> [Activity] Print, exactly as they stand, the lines from the start of the listing to the line containing "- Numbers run", inclusive.

'''

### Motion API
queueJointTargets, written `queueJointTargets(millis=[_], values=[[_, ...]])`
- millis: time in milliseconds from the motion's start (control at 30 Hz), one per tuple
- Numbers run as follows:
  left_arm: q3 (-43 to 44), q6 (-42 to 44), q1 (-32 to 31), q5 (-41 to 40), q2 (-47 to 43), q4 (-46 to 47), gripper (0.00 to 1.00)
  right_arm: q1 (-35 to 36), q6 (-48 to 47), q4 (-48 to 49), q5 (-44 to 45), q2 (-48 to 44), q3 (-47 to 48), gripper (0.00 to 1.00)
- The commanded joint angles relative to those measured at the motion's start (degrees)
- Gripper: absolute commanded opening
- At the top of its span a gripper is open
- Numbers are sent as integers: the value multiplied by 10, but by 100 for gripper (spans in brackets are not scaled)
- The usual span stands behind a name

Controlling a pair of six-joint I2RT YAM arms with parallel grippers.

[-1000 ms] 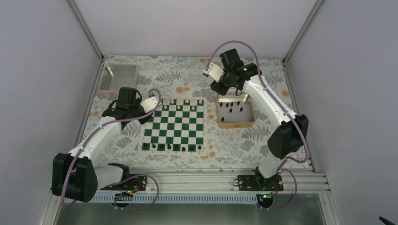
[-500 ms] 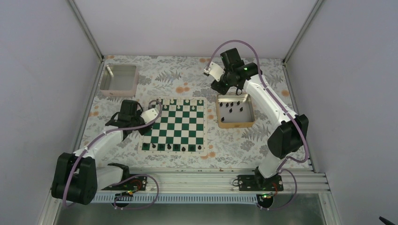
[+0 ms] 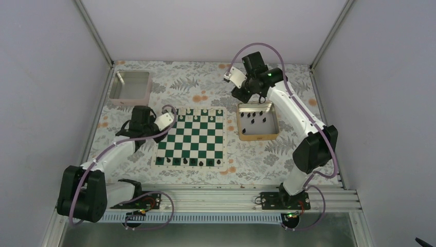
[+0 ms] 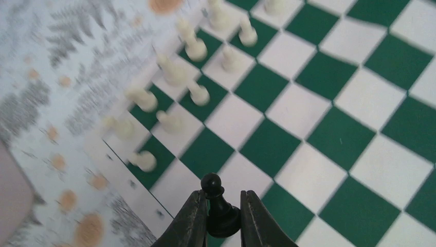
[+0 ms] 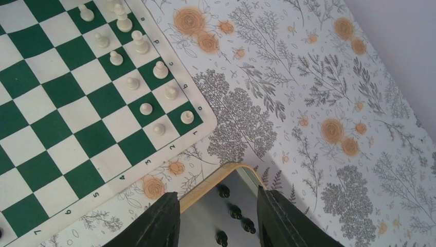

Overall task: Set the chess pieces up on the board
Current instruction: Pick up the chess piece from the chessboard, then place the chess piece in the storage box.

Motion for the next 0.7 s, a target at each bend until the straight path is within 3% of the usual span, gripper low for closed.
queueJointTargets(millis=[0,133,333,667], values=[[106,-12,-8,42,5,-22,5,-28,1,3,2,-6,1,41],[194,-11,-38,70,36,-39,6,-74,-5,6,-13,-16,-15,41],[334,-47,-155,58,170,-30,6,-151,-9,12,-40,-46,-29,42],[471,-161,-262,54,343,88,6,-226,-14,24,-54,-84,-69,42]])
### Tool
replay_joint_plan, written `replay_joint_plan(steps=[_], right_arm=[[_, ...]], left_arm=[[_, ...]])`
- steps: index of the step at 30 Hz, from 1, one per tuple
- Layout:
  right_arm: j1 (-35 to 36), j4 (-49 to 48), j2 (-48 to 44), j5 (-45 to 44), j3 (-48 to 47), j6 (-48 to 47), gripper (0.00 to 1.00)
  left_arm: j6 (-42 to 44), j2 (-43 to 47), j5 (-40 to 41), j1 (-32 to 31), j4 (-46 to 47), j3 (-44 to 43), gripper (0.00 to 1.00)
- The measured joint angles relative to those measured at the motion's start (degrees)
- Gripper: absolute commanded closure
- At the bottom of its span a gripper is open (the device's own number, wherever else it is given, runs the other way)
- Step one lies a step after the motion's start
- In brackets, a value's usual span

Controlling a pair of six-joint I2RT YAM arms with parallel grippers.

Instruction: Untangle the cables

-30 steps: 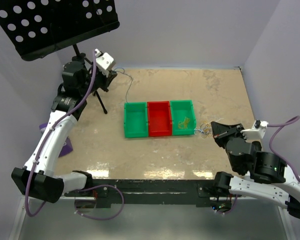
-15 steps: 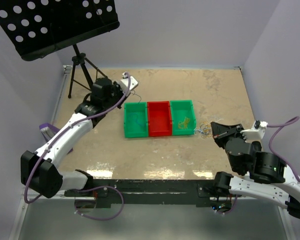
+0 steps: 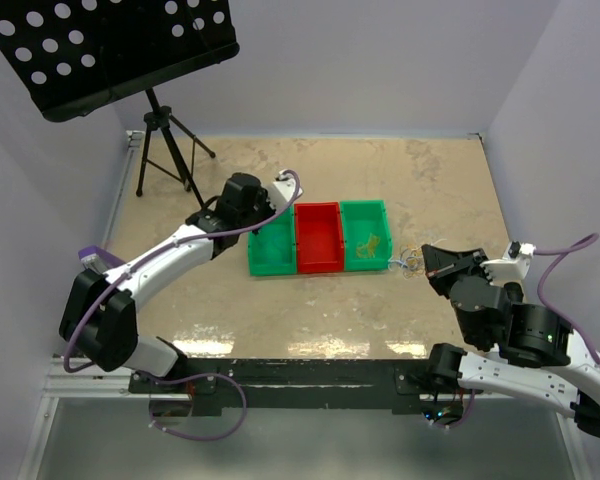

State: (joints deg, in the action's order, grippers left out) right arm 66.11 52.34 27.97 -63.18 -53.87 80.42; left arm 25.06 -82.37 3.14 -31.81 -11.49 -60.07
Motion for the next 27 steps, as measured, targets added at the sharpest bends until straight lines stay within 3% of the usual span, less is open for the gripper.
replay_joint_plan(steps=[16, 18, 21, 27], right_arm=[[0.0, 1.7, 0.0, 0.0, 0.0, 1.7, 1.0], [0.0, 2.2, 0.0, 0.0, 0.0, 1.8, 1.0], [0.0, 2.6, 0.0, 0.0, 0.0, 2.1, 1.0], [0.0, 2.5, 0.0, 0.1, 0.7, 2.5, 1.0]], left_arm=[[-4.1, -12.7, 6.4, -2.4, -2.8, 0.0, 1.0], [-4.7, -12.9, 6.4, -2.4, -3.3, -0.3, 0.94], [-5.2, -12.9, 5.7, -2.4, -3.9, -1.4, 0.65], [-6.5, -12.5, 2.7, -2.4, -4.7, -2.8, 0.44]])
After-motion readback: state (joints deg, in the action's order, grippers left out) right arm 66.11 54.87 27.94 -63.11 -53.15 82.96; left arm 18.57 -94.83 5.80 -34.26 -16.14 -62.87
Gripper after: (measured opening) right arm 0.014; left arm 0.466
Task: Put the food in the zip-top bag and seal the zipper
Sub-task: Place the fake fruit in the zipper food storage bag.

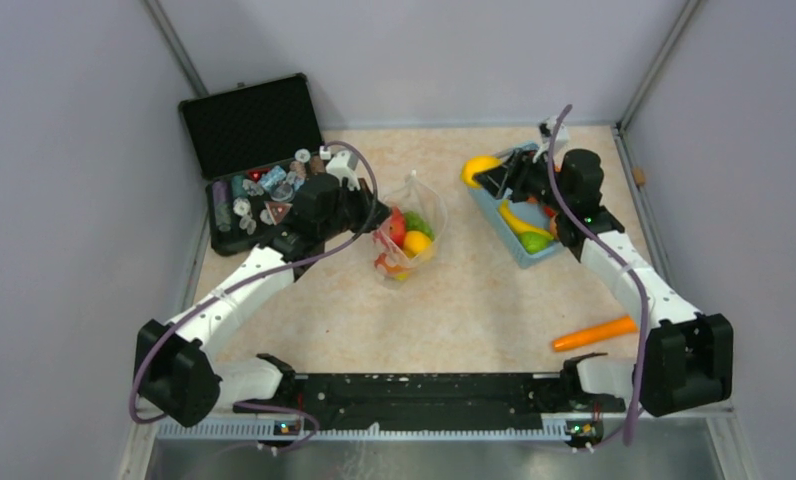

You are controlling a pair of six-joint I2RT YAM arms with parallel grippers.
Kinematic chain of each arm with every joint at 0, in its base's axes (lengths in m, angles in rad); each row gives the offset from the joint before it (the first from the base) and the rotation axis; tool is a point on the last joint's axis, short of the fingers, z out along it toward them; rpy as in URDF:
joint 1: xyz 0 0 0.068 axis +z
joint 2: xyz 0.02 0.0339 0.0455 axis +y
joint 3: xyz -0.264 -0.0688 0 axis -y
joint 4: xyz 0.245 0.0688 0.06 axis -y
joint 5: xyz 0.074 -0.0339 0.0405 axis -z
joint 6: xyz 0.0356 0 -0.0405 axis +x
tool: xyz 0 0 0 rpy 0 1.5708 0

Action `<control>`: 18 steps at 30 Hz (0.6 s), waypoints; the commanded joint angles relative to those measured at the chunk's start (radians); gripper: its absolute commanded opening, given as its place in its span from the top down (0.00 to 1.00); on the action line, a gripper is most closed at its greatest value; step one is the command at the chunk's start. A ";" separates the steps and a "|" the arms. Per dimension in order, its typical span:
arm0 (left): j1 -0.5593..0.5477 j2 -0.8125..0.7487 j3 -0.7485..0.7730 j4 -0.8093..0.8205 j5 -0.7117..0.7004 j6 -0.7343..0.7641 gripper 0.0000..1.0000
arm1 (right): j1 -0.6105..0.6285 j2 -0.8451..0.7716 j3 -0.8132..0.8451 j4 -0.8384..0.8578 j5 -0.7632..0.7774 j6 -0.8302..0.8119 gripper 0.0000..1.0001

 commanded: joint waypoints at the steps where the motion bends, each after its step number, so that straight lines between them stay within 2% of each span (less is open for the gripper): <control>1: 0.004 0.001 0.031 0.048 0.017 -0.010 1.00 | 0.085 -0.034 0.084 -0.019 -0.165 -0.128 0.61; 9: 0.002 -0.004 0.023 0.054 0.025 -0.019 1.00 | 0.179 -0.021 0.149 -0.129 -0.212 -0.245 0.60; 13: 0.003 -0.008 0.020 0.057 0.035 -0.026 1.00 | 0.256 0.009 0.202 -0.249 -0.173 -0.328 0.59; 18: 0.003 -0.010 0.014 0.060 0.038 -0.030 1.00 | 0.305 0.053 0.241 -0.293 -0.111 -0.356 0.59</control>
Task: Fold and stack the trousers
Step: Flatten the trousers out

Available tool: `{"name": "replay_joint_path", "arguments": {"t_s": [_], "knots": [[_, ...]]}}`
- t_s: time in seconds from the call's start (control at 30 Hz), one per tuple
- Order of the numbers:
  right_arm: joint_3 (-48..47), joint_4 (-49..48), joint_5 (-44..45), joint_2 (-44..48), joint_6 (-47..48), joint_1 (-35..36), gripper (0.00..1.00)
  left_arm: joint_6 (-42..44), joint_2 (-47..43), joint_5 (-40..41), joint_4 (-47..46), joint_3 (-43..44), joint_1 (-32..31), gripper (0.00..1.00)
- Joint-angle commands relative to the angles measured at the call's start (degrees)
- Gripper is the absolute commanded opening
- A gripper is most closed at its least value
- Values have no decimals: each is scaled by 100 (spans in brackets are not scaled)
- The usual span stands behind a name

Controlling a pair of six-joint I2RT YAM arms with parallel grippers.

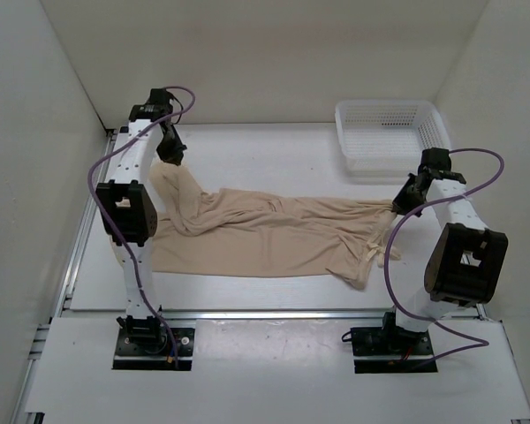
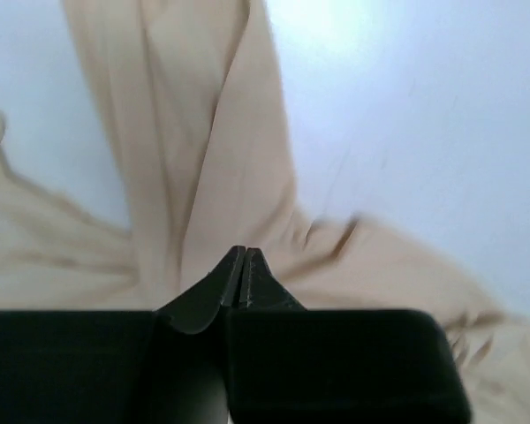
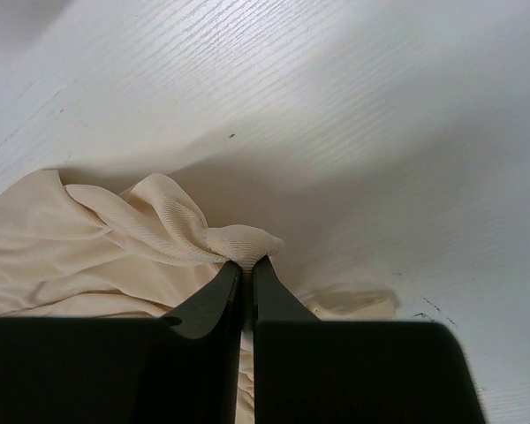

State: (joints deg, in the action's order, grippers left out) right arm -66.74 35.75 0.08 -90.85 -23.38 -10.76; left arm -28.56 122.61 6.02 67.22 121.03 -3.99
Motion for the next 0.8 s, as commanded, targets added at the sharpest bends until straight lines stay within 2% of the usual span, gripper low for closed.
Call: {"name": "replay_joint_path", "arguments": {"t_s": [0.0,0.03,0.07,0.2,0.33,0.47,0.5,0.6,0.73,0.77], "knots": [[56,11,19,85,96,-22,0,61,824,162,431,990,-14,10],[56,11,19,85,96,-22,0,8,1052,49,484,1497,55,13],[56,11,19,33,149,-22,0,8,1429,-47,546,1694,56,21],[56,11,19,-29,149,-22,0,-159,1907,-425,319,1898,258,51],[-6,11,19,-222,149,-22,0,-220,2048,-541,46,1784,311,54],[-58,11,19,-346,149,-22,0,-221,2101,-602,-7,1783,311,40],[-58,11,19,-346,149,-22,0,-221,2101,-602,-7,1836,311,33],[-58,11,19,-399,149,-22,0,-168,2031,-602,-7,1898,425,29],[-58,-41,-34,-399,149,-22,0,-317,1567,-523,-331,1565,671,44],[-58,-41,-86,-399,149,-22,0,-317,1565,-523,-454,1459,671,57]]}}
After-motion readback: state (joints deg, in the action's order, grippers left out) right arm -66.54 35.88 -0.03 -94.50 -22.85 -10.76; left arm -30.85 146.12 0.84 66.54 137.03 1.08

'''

> [Expected answer]
### Motion API
queueJointTargets, written `queueJointTargets(millis=[_], values=[[_, ...]])`
- millis: time in milliseconds from the motion's start (control at 30 Hz), one per tuple
- Numbers run as follows:

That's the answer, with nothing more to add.